### Exercise brief
Transcribe the entries below word for word, beginning at the line with "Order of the" and stopping after the line with "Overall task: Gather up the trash"; drop all pictures.

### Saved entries
=== Begin Enclosure ===

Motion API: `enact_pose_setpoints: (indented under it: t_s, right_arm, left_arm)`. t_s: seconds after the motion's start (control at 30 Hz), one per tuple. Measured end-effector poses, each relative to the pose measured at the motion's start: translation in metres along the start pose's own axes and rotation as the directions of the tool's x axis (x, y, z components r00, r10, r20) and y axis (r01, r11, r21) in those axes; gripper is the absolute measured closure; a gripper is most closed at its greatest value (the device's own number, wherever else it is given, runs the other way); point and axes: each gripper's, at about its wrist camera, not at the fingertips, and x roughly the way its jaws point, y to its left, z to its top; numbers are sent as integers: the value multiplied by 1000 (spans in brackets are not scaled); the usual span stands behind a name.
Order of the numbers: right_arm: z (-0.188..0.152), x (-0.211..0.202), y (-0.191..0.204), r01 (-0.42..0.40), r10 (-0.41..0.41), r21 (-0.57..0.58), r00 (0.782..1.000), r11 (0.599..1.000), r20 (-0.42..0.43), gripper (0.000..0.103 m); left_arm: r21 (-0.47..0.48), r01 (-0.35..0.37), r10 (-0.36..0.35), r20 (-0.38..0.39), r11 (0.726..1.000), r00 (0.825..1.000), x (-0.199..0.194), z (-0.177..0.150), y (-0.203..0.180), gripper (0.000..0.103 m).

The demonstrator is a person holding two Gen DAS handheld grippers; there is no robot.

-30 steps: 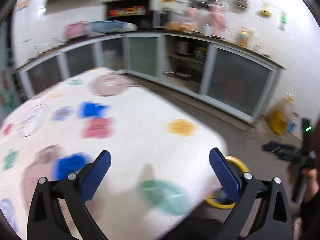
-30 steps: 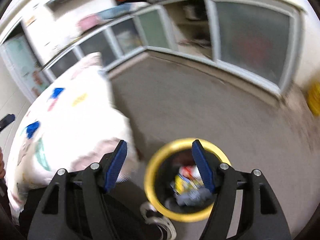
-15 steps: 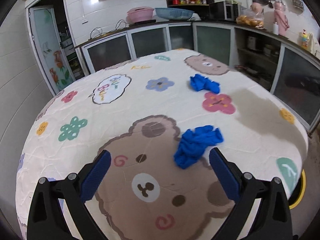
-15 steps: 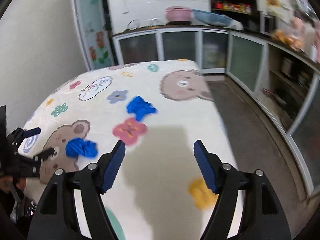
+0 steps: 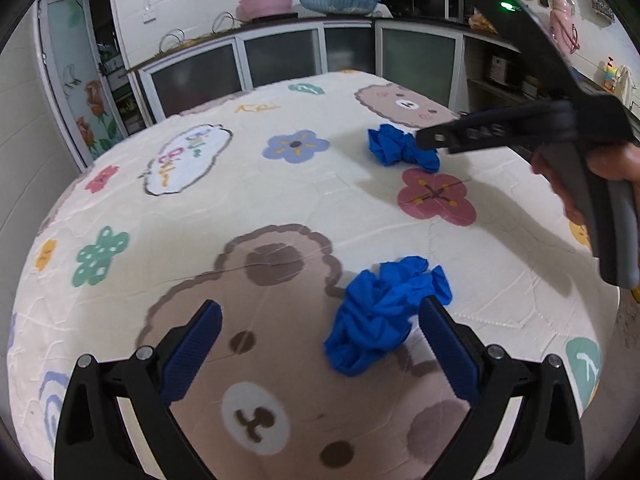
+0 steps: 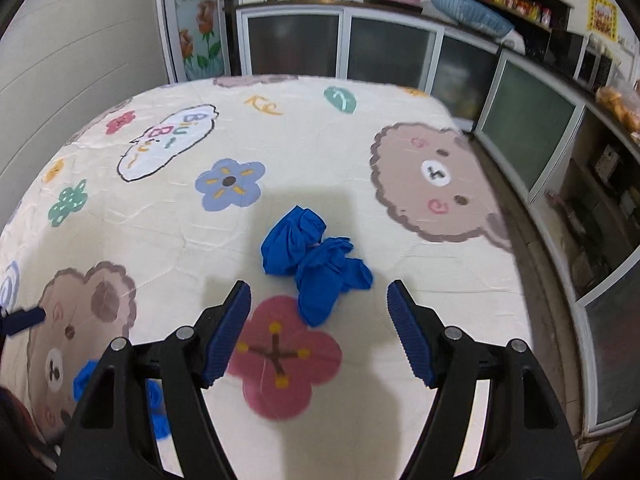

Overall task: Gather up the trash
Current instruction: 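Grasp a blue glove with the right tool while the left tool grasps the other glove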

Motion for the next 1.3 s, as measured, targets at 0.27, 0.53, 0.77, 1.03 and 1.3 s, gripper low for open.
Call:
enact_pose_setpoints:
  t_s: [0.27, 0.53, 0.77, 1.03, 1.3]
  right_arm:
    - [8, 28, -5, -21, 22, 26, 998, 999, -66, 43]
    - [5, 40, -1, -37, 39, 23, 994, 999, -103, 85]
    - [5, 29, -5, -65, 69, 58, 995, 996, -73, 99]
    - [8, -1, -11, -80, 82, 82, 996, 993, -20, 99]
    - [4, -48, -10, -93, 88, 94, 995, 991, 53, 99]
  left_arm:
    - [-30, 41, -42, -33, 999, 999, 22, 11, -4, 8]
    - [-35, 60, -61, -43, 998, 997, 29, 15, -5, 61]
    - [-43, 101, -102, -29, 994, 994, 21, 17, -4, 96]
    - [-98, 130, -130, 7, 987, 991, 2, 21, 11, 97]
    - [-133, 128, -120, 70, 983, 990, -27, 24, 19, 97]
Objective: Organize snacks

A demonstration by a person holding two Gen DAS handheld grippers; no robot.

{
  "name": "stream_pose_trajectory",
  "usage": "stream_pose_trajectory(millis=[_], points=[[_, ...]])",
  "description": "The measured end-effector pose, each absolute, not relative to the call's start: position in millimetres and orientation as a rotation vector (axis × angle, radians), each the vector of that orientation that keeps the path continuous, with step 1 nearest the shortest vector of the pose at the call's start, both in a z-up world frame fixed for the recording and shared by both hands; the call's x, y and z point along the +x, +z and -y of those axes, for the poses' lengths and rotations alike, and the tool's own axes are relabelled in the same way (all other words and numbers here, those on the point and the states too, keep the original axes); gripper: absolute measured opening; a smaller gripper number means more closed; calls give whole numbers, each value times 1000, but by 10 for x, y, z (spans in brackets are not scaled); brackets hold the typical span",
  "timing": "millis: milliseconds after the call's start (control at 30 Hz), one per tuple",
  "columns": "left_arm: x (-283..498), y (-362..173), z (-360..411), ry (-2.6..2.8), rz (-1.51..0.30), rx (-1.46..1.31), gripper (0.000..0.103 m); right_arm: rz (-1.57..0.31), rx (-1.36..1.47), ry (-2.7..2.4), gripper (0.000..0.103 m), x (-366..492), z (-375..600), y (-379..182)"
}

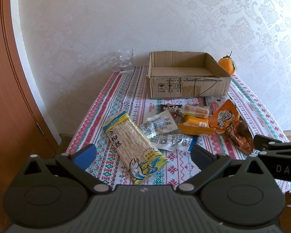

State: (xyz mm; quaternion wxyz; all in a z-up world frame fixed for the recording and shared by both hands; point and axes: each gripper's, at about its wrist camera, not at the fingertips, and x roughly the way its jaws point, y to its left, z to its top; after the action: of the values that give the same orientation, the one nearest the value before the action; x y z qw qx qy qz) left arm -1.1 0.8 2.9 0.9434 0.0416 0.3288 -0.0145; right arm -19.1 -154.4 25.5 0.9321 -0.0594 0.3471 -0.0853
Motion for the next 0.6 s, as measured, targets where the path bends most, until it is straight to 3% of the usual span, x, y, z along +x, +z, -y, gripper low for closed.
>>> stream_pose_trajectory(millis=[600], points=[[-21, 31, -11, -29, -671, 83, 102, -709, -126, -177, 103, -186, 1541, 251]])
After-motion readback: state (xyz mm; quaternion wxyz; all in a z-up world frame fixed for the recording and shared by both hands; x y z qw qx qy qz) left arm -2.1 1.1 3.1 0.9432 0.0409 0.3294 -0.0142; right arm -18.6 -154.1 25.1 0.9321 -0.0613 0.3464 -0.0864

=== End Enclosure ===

### Answer space
Order of the numbers: right_arm: z (-0.188..0.152), x (-0.211..0.202), y (-0.191..0.204), r01 (-0.42..0.40), r10 (-0.41..0.41), r21 (-0.57..0.58), r00 (0.782..1.000), r11 (0.599..1.000), r20 (-0.42..0.43), gripper (0.000..0.103 m); left_arm: r21 (-0.47..0.48), r01 (-0.35..0.37), r10 (-0.36..0.35), r20 (-0.38..0.39), r11 (0.726..1.000), r00 (0.825..1.000), x (-0.199..0.194), z (-0.177..0.150), y (-0.203..0.180), gripper (0.000..0.103 m).

The demonstrator is a person holding two Gen DAS handheld grippers; there is no robot.

-30 steps: 
-30 steps: 
-15 steps: 
-15 steps: 
+0 steps: 
+0 steps: 

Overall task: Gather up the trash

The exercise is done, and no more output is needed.